Wílmar Quintero es un fanático del Rey del Despecho que cada ocho días limpia la tumba del ídolo.
La voz de Darío Gómez resuena en el Parque Berrío. Es viernes, 2:00 de la tarde, y el sol cae casi perpendicular. Desde la estación del metro se escuchan las letras tristes, desgarradas: tú, que turbaste mi mente, la falsedad te vendió. No hay derecho a que mi suerte me castigue sin razón. Darío Gómez está muerto, pero su voz, al menos una muy parecida, está ahí, en el centro de Medellín, en una tarde calurosa, y la gente se detiene, presta atención al melodrama, aplaude.
No es Darío Gómez quien canta, es Wílmar Quintero, un hombre bajo que lleva zapatos de charol, pantalón negro bien planchado, saco blanco, camisa y corbatín. Se mueve bajo un almendro que le ofrece su sombra y que atenúa el calor de la tarde.
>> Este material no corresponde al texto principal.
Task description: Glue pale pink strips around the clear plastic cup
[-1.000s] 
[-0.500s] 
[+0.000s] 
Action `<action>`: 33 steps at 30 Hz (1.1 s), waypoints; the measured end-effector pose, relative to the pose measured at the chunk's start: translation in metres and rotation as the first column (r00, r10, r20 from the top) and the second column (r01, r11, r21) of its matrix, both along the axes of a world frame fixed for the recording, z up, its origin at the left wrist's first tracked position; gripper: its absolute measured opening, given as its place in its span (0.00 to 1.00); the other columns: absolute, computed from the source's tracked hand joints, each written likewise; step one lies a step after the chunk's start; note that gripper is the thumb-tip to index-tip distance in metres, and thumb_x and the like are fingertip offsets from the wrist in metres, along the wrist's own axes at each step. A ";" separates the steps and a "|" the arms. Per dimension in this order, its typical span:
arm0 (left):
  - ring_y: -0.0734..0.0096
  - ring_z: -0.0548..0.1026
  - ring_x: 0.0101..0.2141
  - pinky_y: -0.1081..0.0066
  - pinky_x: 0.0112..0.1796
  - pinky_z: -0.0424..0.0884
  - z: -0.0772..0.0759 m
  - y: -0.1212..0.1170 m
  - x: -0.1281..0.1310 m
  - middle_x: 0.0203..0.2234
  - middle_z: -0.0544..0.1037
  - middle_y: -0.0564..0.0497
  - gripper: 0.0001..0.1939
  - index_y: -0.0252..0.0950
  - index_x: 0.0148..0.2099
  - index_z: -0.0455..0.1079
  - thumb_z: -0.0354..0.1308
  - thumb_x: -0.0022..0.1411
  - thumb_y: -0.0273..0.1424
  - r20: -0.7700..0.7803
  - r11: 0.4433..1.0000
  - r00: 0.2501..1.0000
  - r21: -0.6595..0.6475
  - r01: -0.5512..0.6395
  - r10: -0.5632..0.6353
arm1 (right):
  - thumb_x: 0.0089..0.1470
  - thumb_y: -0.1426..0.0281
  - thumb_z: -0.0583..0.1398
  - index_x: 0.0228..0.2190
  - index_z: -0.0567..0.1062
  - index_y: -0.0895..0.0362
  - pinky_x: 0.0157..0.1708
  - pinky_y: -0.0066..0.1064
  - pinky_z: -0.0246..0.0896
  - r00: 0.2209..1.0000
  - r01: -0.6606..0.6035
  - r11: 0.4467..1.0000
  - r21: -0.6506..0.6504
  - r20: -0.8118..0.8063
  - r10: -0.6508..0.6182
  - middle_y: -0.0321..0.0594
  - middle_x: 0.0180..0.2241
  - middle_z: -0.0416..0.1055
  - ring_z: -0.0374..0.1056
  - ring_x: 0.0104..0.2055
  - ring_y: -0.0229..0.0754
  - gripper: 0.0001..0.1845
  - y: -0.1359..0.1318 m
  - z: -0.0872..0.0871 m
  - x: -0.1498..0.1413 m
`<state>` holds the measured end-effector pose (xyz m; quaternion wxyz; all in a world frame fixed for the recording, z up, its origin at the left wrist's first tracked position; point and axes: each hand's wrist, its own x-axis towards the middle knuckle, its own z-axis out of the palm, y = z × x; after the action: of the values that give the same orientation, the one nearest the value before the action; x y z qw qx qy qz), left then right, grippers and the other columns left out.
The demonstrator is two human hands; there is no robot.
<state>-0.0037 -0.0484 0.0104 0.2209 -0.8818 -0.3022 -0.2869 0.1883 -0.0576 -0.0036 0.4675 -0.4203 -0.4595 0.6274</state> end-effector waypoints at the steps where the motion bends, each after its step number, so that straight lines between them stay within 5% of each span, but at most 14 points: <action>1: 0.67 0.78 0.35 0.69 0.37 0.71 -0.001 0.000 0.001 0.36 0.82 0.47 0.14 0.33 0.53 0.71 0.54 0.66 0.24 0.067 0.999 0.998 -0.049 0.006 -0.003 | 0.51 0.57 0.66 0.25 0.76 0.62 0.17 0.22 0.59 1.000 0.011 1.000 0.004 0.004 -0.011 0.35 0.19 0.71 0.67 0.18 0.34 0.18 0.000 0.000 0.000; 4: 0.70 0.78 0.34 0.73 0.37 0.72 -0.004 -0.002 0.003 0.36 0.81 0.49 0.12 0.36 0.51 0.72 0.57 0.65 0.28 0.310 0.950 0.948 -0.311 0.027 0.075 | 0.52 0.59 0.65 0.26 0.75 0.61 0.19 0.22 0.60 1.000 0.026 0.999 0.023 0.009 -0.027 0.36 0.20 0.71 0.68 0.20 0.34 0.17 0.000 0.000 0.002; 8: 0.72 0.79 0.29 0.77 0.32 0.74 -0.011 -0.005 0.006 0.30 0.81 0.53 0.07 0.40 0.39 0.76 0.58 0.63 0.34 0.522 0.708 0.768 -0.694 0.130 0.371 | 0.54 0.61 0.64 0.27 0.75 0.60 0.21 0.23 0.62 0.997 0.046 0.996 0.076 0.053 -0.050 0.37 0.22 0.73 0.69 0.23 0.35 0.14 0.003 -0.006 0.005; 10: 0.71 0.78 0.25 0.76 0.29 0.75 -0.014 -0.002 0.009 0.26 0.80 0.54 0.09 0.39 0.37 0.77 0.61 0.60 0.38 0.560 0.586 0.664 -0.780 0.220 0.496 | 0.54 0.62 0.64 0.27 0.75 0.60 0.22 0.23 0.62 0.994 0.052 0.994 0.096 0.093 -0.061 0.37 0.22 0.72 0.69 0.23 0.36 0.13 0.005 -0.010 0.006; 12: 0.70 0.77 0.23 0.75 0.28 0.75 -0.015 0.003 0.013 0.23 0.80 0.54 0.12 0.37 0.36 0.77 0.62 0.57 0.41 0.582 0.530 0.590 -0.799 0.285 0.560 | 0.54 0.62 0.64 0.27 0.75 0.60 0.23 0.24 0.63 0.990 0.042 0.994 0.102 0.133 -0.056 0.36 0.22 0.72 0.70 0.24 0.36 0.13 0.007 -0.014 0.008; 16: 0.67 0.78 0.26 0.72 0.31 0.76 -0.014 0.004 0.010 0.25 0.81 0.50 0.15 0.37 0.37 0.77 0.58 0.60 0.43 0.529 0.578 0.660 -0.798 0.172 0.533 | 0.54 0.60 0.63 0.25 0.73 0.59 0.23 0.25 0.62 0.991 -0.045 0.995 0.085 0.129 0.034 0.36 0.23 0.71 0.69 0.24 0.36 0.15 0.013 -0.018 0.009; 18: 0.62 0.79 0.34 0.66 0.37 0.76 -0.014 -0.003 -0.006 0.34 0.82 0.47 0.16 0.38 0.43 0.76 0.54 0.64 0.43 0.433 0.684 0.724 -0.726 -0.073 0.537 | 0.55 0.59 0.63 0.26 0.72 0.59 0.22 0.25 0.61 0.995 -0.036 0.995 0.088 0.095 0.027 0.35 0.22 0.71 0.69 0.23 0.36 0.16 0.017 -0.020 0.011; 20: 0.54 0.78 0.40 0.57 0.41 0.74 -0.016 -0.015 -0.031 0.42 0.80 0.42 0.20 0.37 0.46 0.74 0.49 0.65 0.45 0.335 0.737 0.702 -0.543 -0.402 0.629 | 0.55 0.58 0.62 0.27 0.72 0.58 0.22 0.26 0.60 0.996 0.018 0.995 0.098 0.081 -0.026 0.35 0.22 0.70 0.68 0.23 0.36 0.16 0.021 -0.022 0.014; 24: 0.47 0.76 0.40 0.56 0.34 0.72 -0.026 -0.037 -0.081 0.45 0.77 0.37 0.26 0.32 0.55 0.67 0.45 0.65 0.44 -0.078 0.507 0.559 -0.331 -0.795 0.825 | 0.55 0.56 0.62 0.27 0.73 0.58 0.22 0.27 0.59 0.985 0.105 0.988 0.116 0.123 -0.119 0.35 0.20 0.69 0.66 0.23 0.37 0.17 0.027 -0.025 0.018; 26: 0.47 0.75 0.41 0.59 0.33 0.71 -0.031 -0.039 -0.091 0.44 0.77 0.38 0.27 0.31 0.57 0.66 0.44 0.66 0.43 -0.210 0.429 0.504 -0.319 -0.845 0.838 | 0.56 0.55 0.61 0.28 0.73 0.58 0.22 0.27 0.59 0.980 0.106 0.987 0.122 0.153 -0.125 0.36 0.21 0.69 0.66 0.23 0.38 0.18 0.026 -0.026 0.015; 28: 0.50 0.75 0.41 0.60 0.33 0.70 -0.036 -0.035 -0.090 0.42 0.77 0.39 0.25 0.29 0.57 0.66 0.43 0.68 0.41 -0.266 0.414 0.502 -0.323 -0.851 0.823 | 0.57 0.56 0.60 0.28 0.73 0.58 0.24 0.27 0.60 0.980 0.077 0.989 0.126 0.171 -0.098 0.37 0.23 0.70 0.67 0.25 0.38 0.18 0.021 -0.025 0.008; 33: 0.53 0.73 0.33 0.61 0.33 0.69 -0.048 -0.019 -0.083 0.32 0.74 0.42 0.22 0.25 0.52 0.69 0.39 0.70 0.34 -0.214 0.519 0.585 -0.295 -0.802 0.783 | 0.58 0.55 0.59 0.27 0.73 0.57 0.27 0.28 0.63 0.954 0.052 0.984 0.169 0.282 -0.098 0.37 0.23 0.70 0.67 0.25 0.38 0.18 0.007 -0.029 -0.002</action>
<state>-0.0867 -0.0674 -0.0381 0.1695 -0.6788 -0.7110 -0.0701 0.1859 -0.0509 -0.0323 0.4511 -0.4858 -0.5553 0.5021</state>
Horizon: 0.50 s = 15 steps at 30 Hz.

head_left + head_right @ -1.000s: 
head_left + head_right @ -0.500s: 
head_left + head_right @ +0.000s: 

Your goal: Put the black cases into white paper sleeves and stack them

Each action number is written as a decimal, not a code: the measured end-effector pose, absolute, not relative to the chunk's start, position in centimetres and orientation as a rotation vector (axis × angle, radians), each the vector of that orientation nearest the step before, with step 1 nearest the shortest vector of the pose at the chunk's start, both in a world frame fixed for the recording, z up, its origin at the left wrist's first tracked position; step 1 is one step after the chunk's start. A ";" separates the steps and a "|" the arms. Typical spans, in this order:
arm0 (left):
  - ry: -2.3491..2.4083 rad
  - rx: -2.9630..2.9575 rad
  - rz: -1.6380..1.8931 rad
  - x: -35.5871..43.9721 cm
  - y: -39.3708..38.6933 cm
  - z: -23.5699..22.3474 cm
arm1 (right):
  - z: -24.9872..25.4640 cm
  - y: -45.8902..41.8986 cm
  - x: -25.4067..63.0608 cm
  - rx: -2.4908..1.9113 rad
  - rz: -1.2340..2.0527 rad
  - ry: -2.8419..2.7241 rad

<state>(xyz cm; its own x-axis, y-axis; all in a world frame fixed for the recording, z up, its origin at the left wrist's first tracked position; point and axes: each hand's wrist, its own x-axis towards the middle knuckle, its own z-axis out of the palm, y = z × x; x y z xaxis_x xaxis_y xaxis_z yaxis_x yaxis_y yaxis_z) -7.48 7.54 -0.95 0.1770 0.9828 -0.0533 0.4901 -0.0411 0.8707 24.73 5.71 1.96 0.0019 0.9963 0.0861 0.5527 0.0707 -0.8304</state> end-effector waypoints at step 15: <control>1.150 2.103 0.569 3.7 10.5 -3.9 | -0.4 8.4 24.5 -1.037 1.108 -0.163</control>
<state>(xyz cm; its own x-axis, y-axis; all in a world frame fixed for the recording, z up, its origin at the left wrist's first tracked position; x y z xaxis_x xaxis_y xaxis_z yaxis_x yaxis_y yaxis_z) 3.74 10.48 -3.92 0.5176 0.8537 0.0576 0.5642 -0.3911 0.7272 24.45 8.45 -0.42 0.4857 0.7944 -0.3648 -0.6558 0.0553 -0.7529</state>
Wílmar tiene un parlante rodante en el que amplifica su canto, y se va moviendo por las baldosas del parque. Detrás suyo hay un hombre que, de cuclillas, hace muecas de dolor, como si el fuego abrasara su piel, y aprieta una botella plástica, llorando, quejándose, casi aullando.
—Esta canción, escúchenla—dice Wílmar alzando la voz, con énfasis—, es de las primeras que grabó Darío Gómez. Presten atención a la letra.
El show continúa en el Parque Berrío. En las escaleras del metro hay decenas de escuchas, casi todos hombres, que prestan atención a cada movimiento del cantante. Hay un vendedor de helados, Helados El Bacán, que ofrece conos a los espectadores. Alguien más pasa tarareando la canción que Wílmar canta a la distancia.
Wílmar tiene 40 años, nació en Cocorná y no tiene hijos. Hace poco tuvo una relación, convivió con una mujer, pero no resultó bien. Lo suyo, dice entre risas, es más el despecho que el amor. Tenía seis años cuando tomó conciencia de las canciones de Darío Gómez. Eran muy escuchadas en el campo, allá en Cocorná, y entonces se dejó seducir por las letras, el dolor que imprime el Rey del Despecho.
“Hay gente que se acerca y me dice que estoy haciendo mímica, que no estoy cantando. Después se sorprenden y me dicen que canto muy parecido”.
Dice Wílmar que se sabe más de 500 canciones de Darío Gómez, desde las primeras hasta la última que grabó. Hay una en particular que recuerda con amor, o con un despecho pueril: Ocuparon tu lugar.
—En el colegio me enamoré de una niña. Ella me rechazó, y al tiempo conseguí una noviecita—Wílmar sonríe al recordar—. Al darse cuenta, la primera vino a buscarme, y le dije, con la canción, “ocuparon tu lugar”. Era una cosa de niños.
El fanatismo por Darío Gómez fue creciendo en el corazón y la garganta de Wílmar. No solo le gustaba escuchar sus canciones, sino también cantarlas imitando al ídolo, haciendo las mismas inflexiones, subiendo y bajando el tono como el Rey del Despecho. Porque, más que cantante, Wílmar es un imitador.
—Hay gente que se acerca y me dice que estoy haciendo mímica, que no estoy cantando. Después se sorprenden y me dicen que canto muy parecido.
Bajo el laurel, que arriba se mueve levemente por la brisa, el cantante recuerda el día en que conoció al ídolo. Fue en un concierto en una discoteca. Metido en el público, extasiado, Wílmar agitaba una pancarta enorme que él mismo había hecho. Llevaba la consigna de que quería conocer a Darío. Este vio el letrero y ordenó que “subieran a ese muchacho a la tarima”.
—Fue la felicidad más grande—recuerda Wílmar—. Me subí y me dio la tembladera, la lloradera, qué más iba a hacer con el ídolo ahí. Entonces cantamos juntos.
El imitador, en realidad, es un evangelizador. Los fines de semana canta en shows privados, cantinas y discotecas, pero sale a las calles para que la gente recuerde al ídolo, para que escuchen sus canciones; va de un parque a otro recordando las más viejas, que casi nadie recuerda, para hacerlas sonar de nuevo. Wílmar es el evangelizador de Darío Gómez sobre la Tierra, el cultivador de su legado.
Cada ocho días va a la tumba del cantante, en Campos de Paz, y se queda un rato allí, recordándolo. En el parlante reproduce sus canciones, a veces canta. Con las manos limpia la placa que la lluvia y la tierra ensucian. En el Parque Berrío, bajo el almendro y el pasar incesante de la gente, dice:
—Con él hasta el final. Voy a cantar sus canciones hasta que me muera.